## What this task involves
Line tally for the word "geometry": count the lines below that contain it and reply with the number alone.

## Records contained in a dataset
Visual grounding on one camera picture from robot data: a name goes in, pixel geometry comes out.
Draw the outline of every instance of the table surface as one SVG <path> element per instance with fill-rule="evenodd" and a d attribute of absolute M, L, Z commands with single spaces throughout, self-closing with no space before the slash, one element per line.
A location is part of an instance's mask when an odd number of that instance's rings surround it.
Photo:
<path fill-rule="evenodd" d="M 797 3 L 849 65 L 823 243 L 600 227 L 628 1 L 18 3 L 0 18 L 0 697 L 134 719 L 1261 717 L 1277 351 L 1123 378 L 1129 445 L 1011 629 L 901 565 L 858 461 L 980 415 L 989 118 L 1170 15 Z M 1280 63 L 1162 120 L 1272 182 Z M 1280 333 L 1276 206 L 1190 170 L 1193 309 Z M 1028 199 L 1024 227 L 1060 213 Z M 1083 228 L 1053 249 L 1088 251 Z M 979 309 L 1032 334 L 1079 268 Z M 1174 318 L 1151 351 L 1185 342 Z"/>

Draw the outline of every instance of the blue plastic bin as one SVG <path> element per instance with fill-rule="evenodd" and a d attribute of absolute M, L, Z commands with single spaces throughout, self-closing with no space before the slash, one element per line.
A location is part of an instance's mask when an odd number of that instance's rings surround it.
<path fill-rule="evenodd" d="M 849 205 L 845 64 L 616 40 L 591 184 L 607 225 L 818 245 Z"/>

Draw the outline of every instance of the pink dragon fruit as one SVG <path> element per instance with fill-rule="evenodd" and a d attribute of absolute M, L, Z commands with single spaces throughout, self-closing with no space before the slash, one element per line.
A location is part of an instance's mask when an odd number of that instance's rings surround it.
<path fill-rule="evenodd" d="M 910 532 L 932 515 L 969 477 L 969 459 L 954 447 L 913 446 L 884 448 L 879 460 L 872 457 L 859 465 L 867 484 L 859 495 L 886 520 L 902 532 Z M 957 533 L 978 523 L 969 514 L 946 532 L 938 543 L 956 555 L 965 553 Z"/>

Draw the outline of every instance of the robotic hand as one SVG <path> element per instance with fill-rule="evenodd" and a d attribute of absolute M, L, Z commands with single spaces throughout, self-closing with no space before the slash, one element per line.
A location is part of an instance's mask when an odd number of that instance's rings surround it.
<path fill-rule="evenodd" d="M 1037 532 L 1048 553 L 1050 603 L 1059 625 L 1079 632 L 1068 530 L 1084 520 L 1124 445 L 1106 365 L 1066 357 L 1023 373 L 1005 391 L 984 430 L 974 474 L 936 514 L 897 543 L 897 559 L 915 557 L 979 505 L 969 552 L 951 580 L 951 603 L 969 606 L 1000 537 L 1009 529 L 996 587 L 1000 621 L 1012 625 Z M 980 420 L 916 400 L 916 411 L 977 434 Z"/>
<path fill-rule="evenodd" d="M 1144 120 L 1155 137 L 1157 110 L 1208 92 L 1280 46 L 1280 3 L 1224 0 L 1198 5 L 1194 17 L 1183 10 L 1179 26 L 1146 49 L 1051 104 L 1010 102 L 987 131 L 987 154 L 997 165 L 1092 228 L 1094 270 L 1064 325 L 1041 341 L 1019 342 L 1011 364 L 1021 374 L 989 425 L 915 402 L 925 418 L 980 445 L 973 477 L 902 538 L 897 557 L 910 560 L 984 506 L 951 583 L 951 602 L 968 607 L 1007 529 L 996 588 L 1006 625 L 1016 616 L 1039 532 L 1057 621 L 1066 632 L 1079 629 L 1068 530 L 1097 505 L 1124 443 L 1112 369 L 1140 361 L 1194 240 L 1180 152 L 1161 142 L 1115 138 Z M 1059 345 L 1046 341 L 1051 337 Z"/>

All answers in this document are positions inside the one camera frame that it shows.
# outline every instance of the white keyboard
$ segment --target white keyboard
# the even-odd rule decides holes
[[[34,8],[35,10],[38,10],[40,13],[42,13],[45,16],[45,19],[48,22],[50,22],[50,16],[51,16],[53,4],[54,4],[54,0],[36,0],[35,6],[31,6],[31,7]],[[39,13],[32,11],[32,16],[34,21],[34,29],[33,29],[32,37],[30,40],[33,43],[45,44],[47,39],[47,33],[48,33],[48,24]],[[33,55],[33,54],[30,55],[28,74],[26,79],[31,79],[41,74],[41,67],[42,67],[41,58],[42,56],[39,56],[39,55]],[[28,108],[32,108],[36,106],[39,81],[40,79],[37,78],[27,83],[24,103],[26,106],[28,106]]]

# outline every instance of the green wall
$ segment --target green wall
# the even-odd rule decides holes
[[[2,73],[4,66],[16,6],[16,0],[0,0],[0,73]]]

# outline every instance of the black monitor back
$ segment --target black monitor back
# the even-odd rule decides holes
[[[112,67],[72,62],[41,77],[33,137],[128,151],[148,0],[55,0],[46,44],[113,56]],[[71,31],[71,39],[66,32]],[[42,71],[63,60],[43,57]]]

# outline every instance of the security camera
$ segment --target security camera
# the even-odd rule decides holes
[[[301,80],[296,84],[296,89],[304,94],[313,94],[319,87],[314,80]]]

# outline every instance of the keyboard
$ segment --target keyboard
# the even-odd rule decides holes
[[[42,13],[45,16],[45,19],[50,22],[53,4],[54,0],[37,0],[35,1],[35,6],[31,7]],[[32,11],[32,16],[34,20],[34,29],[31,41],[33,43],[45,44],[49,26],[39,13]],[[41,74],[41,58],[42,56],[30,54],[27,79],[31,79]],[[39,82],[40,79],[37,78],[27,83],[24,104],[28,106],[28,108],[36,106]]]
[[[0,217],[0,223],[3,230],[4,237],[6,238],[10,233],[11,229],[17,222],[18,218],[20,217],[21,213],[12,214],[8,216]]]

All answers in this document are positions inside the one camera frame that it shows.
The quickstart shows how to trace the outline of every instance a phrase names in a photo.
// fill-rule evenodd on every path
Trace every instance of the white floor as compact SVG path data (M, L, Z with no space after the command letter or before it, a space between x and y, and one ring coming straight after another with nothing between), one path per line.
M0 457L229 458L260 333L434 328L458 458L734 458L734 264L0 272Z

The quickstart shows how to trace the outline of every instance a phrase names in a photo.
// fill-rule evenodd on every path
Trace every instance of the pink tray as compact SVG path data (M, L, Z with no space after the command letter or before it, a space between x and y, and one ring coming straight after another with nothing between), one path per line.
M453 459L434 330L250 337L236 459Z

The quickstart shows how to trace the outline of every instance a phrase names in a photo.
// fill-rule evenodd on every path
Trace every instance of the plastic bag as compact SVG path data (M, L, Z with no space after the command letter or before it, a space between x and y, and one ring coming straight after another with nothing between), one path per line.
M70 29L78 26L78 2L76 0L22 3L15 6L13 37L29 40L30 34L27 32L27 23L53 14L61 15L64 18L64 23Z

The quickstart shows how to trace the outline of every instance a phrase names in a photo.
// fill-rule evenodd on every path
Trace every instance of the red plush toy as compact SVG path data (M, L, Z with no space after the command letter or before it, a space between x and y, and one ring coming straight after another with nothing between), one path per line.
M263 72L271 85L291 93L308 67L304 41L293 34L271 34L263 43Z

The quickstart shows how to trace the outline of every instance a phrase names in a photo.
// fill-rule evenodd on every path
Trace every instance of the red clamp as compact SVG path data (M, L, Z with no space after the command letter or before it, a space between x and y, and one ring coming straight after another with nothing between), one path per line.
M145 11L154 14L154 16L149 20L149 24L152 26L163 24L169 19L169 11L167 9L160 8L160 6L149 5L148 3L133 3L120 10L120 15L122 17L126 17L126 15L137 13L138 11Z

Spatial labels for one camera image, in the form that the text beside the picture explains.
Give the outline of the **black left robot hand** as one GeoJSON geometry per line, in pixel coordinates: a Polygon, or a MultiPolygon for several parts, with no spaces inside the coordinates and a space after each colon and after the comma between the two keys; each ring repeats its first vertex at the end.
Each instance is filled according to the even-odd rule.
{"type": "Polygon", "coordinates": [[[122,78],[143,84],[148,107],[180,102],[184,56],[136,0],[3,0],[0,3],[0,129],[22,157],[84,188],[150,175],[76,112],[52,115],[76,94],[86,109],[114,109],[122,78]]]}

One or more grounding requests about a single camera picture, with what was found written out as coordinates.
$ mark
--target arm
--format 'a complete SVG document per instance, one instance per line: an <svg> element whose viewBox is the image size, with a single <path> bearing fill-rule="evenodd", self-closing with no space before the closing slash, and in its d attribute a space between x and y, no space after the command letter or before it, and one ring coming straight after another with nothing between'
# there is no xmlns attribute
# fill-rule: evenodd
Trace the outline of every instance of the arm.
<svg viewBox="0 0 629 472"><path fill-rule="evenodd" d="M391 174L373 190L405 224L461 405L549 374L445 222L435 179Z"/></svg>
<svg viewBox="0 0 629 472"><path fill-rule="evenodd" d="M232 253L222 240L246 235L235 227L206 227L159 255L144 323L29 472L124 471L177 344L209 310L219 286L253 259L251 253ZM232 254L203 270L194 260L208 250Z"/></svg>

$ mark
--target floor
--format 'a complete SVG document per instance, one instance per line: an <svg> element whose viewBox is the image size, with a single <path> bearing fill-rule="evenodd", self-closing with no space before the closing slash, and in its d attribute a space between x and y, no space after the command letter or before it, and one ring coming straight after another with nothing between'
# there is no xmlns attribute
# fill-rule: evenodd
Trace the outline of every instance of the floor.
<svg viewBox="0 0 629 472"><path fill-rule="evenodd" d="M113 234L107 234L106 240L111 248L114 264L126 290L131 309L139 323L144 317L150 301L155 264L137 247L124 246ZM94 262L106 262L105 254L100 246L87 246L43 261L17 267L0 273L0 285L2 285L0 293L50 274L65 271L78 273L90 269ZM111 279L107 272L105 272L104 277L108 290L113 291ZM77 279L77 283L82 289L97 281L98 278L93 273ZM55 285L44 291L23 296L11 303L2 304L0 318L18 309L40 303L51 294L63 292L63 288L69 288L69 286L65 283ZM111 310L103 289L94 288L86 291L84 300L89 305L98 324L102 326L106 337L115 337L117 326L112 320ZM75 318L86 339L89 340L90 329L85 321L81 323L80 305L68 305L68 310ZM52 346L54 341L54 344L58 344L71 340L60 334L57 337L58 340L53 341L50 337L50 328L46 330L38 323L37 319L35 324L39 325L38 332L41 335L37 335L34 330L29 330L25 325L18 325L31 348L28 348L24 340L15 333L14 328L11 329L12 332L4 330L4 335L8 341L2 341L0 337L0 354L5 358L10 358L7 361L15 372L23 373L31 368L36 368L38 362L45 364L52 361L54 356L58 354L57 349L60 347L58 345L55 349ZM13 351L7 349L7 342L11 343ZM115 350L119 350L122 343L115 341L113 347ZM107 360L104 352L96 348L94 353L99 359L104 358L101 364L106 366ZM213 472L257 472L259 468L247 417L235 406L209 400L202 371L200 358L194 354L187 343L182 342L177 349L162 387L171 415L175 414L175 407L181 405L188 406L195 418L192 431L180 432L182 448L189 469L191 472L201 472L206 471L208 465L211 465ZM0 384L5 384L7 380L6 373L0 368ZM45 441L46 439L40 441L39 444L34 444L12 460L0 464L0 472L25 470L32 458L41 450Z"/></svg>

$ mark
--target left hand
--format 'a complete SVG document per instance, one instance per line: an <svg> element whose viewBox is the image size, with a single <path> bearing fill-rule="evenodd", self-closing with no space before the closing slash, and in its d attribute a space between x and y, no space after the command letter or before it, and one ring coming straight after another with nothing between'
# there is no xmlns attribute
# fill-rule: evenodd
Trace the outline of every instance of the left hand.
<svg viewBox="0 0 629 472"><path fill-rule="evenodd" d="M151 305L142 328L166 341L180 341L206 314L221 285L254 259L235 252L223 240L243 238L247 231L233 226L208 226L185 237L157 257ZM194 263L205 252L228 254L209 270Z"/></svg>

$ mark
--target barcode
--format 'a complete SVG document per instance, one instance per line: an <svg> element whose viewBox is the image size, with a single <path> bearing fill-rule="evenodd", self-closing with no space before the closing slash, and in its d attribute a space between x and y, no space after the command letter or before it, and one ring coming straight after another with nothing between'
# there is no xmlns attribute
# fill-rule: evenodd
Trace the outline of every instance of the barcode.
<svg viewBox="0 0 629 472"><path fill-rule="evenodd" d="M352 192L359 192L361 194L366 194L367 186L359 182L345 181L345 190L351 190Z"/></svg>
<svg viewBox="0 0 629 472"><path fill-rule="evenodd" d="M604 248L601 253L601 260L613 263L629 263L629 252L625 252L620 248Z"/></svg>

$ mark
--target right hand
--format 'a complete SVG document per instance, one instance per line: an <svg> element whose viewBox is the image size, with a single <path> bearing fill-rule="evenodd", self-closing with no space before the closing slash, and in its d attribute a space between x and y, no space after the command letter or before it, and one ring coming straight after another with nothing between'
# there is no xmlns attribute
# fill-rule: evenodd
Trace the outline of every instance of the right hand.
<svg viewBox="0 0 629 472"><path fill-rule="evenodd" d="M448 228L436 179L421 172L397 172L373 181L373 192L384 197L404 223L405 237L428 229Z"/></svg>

## Result for this task
2